Saúde, meio ambiente e mudanças climáticas

Outro item de agenda de alto nível para a AMS é o projeto de estratégia global da OMS para a saúde, o meio ambiente e as mudanças climáticas, A72/15, e um projeto de plano de ação, A72/16, para os pequenos Estados insulares em desenvolvimento, particularmente vulneráveis às mudanças climáticas.
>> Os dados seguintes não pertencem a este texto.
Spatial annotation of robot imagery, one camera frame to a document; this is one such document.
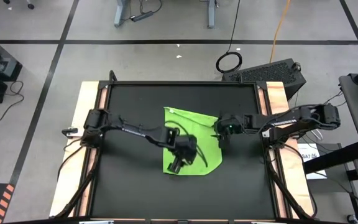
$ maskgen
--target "wooden board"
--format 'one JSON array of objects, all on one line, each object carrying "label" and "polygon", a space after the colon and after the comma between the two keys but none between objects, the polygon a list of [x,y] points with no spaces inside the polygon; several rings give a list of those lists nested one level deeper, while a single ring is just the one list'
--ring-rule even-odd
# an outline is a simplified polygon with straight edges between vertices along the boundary
[{"label": "wooden board", "polygon": [[[80,94],[78,96],[77,106],[72,122],[74,127],[82,127],[85,122],[88,111],[94,108],[94,102],[96,100],[96,95],[98,92],[98,83],[99,82],[83,82],[81,85]],[[285,96],[284,86],[281,82],[268,82],[268,97],[270,100],[270,107],[274,113],[281,113],[288,110],[287,98]],[[262,106],[262,112],[265,114],[266,106],[265,100],[263,97],[263,92],[259,91],[260,102]],[[99,105],[100,108],[104,106],[104,101],[101,101]],[[287,141],[289,146],[298,149],[297,141],[290,139]],[[64,155],[64,158],[67,158],[73,151],[79,148],[79,144],[76,142],[67,149],[67,152]],[[91,153],[90,161],[88,164],[88,170],[93,163]],[[288,190],[295,197],[296,201],[302,206],[305,212],[309,215],[313,213],[313,207],[311,204],[308,186],[306,183],[305,173],[303,171],[303,166],[301,159],[297,154],[291,151],[291,149],[282,149],[280,151],[280,156],[282,158],[282,166],[285,175],[285,181],[287,184]],[[50,215],[58,214],[67,202],[71,199],[72,195],[75,193],[79,186],[82,166],[85,158],[85,149],[82,149],[77,155],[73,156],[63,167],[58,184],[56,187],[55,196],[52,202],[52,208]],[[276,186],[276,193],[278,199],[278,207],[280,211],[280,216],[285,217],[285,207],[283,202],[283,196],[281,191]],[[80,208],[80,215],[85,215],[86,208],[88,206],[88,195],[89,188],[87,188],[83,194],[83,200]]]}]

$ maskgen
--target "metal stand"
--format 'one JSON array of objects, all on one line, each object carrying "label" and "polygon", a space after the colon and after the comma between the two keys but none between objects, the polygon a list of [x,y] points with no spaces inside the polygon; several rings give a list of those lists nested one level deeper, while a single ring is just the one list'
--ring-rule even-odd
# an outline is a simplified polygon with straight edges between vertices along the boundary
[{"label": "metal stand", "polygon": [[208,28],[215,28],[215,0],[208,1]]},{"label": "metal stand", "polygon": [[358,142],[309,160],[303,164],[305,174],[317,172],[358,159]]},{"label": "metal stand", "polygon": [[114,26],[119,27],[124,21],[123,16],[128,0],[117,0],[116,17],[114,18]]}]
O projeto de estratégia recebeu amplo apoio na reunião da Diretoria Executiva em janeiro de 2019.

 

O projeto de estratégia inclui seis funções centrais agrupadas em três temas: “(a) liderança e políticas; (b) síntese de evidências e “advocacy”, incluindo a função normativa da organização, desenvolvimento de ferramentas, acompanhamento da implementação e definição da agenda de pesquisa que apoiará os bens públicos para a saúde; e (c) provisão de apoio direto ao país. “

 

Deverá ser mencionado o ciclone tropical Idai, que ocorreu em meados de março de 2019, trazendo fortes chuvas e inundações para Moçambique, Zimbabwe e Malawi, afetando um total de 1,6 milhões pessoas nos três países.

 

Outros temas

Há uma série de outras questões igualmente importantes na agenda da AMS deste ano, incluindo os seguimentos de vários esforços de alto nível no âmbito das Nações Unidas. Estes incluem a implementação da Agenda 2030 da ONU para o Desenvolvimento Sustentável e o seguimento das reuniões de alto nível da assembleia geral das Nações Unidas sobre resistência antimicrobiana, doenças não transmissíveis e tuberculose.

 

Ainda outras questões críticas são recursos humanos, segurança do paciente, produtos médicos subpadronizados e falsificados, varíola, uma estratégia global sobre a saúde dos refugiados e migrantes, uma estratégia global para a saúde das mulheres, crianças e adolescente, e revisão de diretrizes da OMS sobre biossimilares. Ademais, podem haver discussões em torno dos esforços de Taiwan para ser autorizado a participar na OMS como seu próprio país e não ligado à China.

 

Mais sobre doenças não transmissíveis

Do ponto de vista das doenças não transmissíveis (NCDs), a OMS utilizou anteriormente um modelo 4 × 4, quatro condutores principais – tabaco, dieta não saudável, falta de atividade física e álcool, e quatro doenças principais – as que matam 70% das pessoas hoje – câncer, diabetes, coração e doença pulmonar. Esta será a primeira AMS desde que os Estados membros da ONU votaram na reunião de alto nível sobre as NCDs em setembro passado para adotar a saúde mental e poluição atmosférica na expansão do “4 × 4” para a agenda NCD “5 × 5”, cabe observar. Este foi aprovado pela Diretoria Executiva em janeiro e agora terá que ser concretizado com recomendações políticas, tais como “melhores compras” (“best buys”), que são políticas prioritárias da OMS que oferecem alto impacto e baixo custo para serem implementadas em países de baixa e média renda. O relatório 2017 da OMS sobre “melhores compras” está aqui.